▸ **PROBLEM REQUIREMENTS**:
In the material below, the lines from the one containing "around the white" through the one containing "Zoom in on right" are to be given again exactly, ends included, and no others.

▸ **DATA IN THIS EXERCISE**:

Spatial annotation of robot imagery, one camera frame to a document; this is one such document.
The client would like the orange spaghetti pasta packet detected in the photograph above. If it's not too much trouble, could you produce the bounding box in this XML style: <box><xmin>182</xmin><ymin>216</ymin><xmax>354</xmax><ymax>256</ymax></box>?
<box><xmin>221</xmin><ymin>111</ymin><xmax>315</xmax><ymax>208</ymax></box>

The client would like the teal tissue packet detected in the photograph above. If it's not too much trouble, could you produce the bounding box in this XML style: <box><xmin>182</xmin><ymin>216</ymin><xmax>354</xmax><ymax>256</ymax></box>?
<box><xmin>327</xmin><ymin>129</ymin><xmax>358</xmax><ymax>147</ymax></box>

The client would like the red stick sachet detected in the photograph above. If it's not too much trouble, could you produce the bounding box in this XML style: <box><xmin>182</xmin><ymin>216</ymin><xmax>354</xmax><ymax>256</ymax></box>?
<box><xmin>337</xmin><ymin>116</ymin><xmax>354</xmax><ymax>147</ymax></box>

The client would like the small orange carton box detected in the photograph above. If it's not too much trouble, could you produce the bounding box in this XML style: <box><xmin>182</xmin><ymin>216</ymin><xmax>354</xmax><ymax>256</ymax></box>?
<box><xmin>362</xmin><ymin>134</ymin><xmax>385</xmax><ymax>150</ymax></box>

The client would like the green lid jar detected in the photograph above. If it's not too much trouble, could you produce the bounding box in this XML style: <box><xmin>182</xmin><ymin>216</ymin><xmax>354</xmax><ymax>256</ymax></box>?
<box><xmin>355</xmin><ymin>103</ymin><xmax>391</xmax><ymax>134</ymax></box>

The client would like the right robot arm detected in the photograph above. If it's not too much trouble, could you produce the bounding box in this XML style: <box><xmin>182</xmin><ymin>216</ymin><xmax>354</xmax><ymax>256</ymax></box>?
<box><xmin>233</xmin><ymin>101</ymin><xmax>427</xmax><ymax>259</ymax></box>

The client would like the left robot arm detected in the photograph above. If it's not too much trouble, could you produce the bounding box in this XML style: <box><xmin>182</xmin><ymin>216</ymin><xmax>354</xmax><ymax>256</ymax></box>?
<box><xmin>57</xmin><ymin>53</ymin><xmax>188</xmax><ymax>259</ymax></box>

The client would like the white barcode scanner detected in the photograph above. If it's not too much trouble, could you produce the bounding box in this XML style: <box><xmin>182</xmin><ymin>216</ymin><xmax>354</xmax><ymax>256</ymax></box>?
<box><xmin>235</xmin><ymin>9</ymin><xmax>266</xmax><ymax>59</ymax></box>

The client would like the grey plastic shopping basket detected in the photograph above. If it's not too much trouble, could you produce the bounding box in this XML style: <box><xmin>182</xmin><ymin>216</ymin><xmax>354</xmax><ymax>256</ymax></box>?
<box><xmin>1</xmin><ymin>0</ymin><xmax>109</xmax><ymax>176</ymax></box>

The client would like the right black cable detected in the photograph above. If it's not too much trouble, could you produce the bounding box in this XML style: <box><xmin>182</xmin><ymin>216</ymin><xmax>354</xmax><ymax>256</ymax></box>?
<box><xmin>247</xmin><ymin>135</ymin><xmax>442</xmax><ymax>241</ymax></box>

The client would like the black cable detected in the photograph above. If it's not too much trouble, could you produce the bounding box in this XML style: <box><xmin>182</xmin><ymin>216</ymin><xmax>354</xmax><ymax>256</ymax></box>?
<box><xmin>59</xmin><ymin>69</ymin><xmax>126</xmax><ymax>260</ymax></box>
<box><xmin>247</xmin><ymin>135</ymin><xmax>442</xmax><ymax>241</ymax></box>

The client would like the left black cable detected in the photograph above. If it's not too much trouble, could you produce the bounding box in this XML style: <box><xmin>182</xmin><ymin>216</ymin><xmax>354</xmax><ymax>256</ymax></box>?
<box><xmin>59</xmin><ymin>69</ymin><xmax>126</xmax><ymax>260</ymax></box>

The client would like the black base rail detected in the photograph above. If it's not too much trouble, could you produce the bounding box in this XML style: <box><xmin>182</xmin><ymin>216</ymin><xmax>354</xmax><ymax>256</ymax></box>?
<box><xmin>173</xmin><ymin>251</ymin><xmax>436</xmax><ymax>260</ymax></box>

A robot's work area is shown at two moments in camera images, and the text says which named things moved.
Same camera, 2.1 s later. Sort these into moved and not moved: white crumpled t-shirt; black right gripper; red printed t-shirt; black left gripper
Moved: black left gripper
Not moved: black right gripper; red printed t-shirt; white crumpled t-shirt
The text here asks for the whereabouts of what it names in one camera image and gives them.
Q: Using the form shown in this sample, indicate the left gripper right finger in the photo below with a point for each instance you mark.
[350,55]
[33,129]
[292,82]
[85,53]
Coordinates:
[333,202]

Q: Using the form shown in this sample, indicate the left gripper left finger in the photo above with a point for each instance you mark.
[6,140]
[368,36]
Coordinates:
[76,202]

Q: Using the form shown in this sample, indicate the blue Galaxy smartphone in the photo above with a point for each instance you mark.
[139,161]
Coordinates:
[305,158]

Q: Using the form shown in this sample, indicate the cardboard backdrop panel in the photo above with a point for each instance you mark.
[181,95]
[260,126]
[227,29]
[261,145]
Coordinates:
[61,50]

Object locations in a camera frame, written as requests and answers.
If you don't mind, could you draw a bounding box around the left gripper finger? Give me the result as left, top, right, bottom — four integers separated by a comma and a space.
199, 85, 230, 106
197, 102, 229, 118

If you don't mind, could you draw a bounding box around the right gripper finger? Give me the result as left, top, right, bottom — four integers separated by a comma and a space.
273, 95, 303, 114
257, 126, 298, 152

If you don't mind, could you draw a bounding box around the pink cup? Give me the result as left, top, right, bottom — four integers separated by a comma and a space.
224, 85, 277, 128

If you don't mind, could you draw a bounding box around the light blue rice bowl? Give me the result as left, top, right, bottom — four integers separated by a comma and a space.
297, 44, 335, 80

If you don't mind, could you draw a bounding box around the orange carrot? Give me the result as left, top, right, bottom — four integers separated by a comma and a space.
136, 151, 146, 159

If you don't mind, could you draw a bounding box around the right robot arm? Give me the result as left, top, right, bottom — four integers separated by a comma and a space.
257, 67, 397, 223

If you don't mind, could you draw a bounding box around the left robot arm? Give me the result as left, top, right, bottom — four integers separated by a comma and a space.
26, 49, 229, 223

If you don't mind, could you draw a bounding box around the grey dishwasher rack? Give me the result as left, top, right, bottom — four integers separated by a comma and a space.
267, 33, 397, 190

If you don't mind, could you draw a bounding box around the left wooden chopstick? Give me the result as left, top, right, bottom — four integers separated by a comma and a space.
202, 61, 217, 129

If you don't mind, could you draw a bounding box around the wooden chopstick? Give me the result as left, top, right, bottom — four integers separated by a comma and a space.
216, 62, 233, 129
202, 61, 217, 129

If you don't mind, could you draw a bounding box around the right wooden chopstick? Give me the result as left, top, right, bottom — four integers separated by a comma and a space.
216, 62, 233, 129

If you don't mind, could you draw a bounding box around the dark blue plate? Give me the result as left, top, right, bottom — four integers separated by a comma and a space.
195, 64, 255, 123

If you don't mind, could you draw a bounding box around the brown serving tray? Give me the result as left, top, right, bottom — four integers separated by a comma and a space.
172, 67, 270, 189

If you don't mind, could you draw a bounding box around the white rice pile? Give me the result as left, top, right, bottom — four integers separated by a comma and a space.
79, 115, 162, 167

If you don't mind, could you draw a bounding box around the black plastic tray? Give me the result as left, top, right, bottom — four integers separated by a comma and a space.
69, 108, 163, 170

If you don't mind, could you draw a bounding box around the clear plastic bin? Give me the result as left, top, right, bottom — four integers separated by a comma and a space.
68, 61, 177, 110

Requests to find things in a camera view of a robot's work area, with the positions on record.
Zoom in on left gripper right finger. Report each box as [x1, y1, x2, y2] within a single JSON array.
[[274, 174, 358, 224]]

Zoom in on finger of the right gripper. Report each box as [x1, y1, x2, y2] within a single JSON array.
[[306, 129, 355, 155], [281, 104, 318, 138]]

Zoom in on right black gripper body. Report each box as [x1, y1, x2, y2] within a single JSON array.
==
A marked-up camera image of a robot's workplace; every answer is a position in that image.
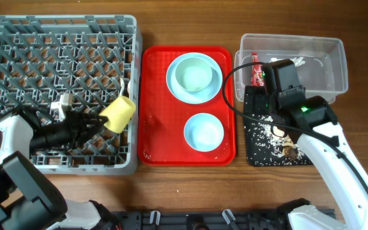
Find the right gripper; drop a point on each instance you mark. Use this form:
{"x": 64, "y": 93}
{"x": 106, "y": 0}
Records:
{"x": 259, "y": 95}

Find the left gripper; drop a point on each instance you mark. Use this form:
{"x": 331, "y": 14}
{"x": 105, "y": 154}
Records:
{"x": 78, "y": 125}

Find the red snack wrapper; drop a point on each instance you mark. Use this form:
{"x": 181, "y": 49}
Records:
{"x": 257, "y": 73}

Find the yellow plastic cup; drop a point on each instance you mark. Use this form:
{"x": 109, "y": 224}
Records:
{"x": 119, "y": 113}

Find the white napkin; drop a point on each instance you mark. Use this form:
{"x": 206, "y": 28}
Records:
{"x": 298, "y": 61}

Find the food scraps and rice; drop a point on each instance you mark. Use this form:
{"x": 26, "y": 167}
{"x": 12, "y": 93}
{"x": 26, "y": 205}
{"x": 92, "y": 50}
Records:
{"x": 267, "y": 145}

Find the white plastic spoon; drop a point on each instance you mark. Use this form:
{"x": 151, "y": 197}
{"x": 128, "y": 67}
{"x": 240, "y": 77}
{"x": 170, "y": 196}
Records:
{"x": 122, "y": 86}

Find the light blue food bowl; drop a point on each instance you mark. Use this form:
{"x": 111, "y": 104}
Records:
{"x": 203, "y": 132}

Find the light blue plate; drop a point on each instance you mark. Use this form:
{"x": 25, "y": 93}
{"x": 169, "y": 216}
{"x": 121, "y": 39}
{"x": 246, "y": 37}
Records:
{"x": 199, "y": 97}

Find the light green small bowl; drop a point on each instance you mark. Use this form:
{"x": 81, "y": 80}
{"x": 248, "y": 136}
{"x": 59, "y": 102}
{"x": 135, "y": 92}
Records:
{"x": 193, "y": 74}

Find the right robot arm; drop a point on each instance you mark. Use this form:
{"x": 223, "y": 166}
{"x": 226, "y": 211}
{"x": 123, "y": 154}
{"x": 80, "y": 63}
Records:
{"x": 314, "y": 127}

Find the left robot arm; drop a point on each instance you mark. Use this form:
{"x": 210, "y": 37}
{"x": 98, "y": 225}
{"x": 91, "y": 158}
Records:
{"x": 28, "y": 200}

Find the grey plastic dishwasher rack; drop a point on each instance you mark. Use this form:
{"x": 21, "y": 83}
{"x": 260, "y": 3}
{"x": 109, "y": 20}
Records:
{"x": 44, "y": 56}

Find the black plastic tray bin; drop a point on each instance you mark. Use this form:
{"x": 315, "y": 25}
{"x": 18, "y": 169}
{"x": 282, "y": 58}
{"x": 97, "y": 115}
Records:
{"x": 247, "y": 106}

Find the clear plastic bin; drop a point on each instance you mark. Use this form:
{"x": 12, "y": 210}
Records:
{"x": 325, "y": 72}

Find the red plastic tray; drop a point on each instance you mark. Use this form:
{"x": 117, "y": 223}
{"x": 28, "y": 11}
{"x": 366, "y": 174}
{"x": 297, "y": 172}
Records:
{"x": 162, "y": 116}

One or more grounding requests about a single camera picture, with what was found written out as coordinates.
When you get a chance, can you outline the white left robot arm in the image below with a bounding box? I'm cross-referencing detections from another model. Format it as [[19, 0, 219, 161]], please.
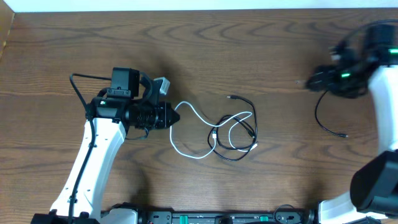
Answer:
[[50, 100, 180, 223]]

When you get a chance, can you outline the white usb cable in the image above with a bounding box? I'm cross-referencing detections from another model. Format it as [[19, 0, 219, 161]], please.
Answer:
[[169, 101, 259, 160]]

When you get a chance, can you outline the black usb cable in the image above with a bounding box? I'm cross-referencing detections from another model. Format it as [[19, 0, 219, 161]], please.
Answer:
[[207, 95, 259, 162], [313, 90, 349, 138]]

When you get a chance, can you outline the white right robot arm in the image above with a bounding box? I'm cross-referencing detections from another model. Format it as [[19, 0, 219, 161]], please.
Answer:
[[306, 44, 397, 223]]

▸ **RESPONSE**:
If you don't mind, could you draw a bounding box around the white rice pile? Give me the result as left, top, right, bottom — four integers separated by a comma and a space.
79, 115, 162, 167

If you don't mind, could you draw a bounding box around the black plastic tray? Give me the result as left, top, right, bottom — four integers separated by a comma and a space.
69, 108, 163, 170

If you don't mind, could you draw a bounding box around the clear plastic bin? Give me the result as left, top, right, bottom — four integers separated by a comma and a space.
68, 61, 177, 110

Requests to find things in a camera view of a robot's work area, with the positions on record.
Zoom in on left gripper right finger. Report each box as [x1, y1, x2, y2] within a single JSON array.
[[274, 174, 358, 224]]

Zoom in on finger of the right gripper. Report each box as [x1, y1, x2, y2] within a single JSON array.
[[306, 129, 355, 155], [281, 104, 318, 138]]

Zoom in on right black gripper body. Report each box as [x1, y1, x2, y2] within a single JSON array.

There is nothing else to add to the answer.